Scan the records beneath this line for the line holding "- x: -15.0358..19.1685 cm" and the line holding "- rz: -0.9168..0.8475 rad", then transcribe exactly those two and all lines between.

*TASK DATA*:
>>>>>
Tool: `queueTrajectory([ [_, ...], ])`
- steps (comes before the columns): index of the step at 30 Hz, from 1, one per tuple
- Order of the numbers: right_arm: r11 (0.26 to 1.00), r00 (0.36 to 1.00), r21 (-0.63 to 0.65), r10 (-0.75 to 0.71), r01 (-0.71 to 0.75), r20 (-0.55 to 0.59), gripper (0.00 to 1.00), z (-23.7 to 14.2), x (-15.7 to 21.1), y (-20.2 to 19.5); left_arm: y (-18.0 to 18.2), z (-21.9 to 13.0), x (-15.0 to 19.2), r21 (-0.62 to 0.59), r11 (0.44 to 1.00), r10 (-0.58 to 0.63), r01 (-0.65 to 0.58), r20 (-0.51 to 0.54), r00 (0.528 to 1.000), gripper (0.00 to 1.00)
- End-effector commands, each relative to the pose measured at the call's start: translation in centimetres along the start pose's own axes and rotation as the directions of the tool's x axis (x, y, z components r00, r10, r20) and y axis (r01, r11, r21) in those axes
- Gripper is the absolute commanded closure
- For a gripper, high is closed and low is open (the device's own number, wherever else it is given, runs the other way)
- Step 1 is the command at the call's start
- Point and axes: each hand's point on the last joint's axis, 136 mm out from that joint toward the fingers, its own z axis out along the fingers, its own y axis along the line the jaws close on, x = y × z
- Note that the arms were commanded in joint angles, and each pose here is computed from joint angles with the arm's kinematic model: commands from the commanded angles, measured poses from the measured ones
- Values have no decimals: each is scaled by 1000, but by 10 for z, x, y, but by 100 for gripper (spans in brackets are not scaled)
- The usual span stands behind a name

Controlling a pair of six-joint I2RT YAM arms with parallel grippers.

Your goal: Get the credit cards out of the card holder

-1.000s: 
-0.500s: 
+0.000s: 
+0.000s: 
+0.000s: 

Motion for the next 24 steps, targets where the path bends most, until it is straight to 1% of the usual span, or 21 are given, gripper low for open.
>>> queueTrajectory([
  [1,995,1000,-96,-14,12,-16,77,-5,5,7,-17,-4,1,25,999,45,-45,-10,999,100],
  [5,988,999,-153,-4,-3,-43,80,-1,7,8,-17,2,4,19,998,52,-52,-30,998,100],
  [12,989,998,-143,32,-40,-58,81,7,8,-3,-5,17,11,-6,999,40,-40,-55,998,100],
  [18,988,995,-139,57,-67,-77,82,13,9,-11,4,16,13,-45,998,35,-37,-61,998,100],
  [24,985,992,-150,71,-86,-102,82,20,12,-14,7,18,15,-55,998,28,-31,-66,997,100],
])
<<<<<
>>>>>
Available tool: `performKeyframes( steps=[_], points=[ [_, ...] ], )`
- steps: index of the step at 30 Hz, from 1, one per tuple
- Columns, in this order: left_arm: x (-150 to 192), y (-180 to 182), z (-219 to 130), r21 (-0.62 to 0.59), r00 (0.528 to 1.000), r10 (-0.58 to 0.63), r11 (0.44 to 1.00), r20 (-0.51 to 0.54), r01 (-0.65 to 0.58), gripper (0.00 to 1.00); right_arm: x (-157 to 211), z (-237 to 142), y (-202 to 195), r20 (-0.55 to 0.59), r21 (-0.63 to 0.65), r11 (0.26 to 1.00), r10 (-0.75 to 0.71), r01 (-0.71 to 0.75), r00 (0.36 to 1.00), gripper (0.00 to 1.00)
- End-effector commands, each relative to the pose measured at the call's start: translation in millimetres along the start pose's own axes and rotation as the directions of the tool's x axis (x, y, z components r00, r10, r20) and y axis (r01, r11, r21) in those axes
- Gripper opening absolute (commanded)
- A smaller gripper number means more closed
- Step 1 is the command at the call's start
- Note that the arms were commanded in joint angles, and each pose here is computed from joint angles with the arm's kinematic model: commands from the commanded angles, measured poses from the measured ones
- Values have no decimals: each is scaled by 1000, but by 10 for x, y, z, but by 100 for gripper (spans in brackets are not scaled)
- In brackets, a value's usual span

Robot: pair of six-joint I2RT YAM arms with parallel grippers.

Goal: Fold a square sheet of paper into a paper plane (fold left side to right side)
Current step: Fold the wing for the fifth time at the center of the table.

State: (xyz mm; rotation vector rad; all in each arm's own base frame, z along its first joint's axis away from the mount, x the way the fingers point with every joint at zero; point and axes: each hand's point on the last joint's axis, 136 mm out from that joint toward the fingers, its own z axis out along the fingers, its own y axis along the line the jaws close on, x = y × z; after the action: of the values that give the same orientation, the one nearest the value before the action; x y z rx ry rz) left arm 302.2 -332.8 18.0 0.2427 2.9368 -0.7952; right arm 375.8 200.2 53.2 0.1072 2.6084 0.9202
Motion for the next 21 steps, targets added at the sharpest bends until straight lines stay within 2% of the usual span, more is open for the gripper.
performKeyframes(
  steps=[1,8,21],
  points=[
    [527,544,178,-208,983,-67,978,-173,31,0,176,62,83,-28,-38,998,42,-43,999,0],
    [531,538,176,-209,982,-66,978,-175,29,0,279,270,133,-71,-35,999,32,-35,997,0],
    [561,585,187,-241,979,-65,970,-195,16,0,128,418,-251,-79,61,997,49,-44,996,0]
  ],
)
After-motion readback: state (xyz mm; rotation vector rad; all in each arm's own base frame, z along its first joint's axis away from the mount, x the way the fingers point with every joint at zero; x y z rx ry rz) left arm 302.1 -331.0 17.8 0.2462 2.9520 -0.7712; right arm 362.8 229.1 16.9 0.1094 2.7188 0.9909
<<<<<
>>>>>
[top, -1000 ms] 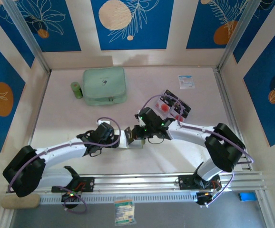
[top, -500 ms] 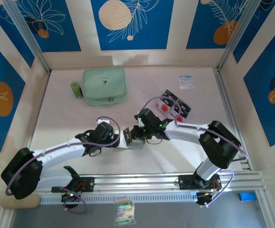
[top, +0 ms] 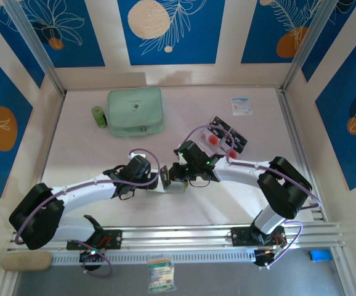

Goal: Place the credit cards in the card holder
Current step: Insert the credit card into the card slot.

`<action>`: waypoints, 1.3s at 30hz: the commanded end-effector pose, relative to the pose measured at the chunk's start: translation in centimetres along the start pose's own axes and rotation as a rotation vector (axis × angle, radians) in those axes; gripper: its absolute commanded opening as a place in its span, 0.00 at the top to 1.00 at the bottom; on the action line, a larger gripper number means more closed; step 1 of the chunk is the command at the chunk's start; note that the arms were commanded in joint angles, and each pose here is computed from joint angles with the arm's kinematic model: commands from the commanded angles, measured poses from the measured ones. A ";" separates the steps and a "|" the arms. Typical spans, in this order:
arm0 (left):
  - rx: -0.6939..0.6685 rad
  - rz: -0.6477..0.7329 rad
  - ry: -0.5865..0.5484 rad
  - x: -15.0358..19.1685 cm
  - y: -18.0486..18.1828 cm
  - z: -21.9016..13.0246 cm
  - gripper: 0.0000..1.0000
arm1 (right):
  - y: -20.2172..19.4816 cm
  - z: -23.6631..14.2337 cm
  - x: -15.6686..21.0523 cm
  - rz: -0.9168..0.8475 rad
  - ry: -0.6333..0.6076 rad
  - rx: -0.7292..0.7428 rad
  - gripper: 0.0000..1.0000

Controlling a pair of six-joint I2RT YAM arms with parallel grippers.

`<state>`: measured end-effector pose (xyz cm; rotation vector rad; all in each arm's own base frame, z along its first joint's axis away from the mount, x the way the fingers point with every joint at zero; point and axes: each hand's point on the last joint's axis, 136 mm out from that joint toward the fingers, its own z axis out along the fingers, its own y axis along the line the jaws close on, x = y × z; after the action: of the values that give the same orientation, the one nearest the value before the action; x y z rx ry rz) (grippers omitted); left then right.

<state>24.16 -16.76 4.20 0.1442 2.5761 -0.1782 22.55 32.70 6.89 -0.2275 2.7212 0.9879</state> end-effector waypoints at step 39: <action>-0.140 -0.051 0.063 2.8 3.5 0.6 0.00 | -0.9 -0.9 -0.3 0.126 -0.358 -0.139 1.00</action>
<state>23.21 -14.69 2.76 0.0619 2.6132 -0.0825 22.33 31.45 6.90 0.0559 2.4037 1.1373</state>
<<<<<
*SOLUTION TO THIS PROBLEM*:
  - x: -15.0358..19.1685 cm
  - y: -18.0486..18.1828 cm
  - z: -21.9016..13.0246 cm
  - gripper: 0.0000..1.0000
arm1 (right):
  - y: -20.2172..19.4816 cm
  - z: -23.6631..14.2337 cm
  - x: -15.6686..21.0523 cm
  - rz: -0.9168..0.8475 rad

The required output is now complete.